So, you are going to embark on the adventure of adding an agritourism component to your farm business. By definition, agritourism involves inviting members of the public onto your farm to experience agriculture, learn about farming practices, buy products directly or possibly enjoy an event on the farm.
You have decided to open up your property to others to experience the agricultural lifestyle firsthand and become better connected to the products that you produce. This can open many doors in terms of expanding your customer base and educating the public about what it takes to run a farm.
However, certain types of agritourism can also bring more traffic, noise and crowds to your neck of the woods. Many of us cherish the rural lifestyle because it is quiet, less crowded and connects us to the land that provides a living for our families. Therefore, it is important to consider how this new business venture might affect your neighbors.
Good neighbor relations are essential to any farm operation, especially ones active in agritourism. In order to be successful, it is imperative to maintain or develop trust and a good working relationship with your neighbors.
Open communication and advance notification can ward off neighbor conflicts
Establishing open communication about events, tours or direct marketing opportunities is going to be essential in building supportive relationships with your community. Without this trust and understanding from your neighbors, your enterprise may suffer from avoidable conflicts. Make sure to let neighbors know who they can talk to regarding any questions or concerns with a new agritourism addition.
If you plan to open a farm stand or host an event on your farm property, it is best practice to notify your neighbors well before the opening. Perhaps provide them with a flyer about activities and invite them to attend at a discounted rate. This will allow you to demonstrate how your farm is an asset to the community.
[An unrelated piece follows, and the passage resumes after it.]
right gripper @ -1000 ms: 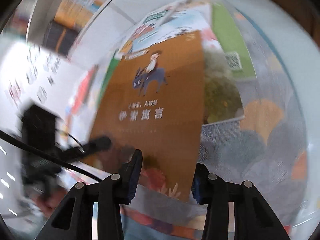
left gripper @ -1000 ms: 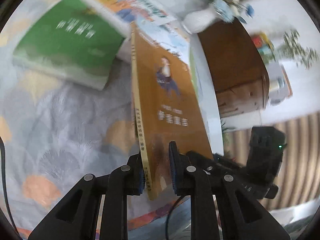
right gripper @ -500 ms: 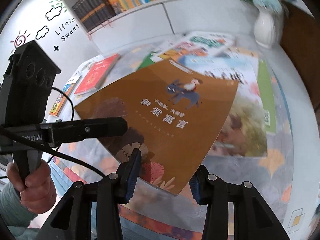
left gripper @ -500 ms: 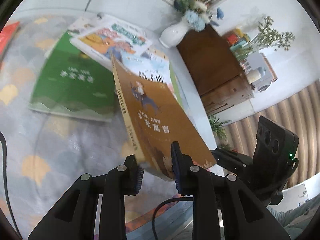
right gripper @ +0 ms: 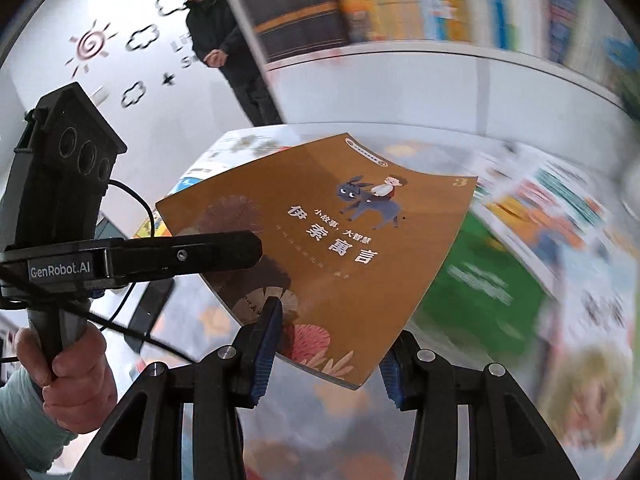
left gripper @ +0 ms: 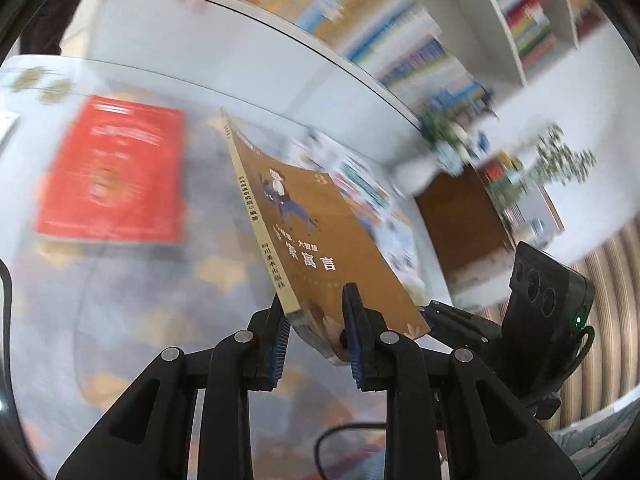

Another idea suggested by farm bureau groups is to host a neighbors-only picnic and invite them to your farm. The best way to build a good relationship with community members is by face-to-face interactions.
Regarding large events with big crowds and musical acts, it is even more important to work with your neighbors in order to alleviate traffic and noise concerns. Elements like parking and waste management will be important elements to highlight in your agritourism plan.
It will be important to communicate how these new activities are contributing to your farm viability and educating people about agriculture. Always take opportunities to educate your neighbors about why you implement certain farm practices such as spreading manure or when harvest times occur.
Once your neighbors understand more about farm management, they are likely to be more tolerant and even become advocates for you. As an article by a Rutgers agritourism working group states, “If the neighbors consider the farm as part of their ‘own,’ they are much less likely to complain about issues and opt to go directly to the farm operator with their concerns.”
Land development in Oregon may be bringing increasing residential development and non-farmers into agricultural areas. These new residents may have little exposure to agricultural practices and could harbor misconceptions about farming activities in rural areas.
There are odors, noises and pesticides that are associated with farming and agritourism could add some additional conflict areas. If you are communicating with non-farmer neighbors, you can use this as an opportunity to bring awareness to the Right to Farm Act.
According to the Oregon Department of Agriculture: “This law protects growers from court decisions based on customary noises, smells, dust, or other nuisances associated with farming. It also limits local governments, and special districts from administratively declaring certain farm and forest products to be nuisances or trespasses (ORS 30.930). No farming or forest practiced on a farm located on lands zoned for farm or forest use shall give rise to any private right of action, suit or claim for relief based upon nuisance or trespass.”
Although right-to-farm laws are designed to protect farmers from nuisance complaints, such complaints can still occur, so it is vital to be proactive about possible conflicts with your neighbors. Agricultural producers are encouraged to share information about the timing of certain farm activities, the consequences if you were to stop a certain practice, and what some possible options could be to work toward a conflict solution.
Bringing the public onto your land can be difficult to manage, but with the right planning and tools, you can find success and bolster your farm business. Just remember that a main factor of cultivating agritourism will be building relationships with neighbors, customers and community members — without them there is no enterprise.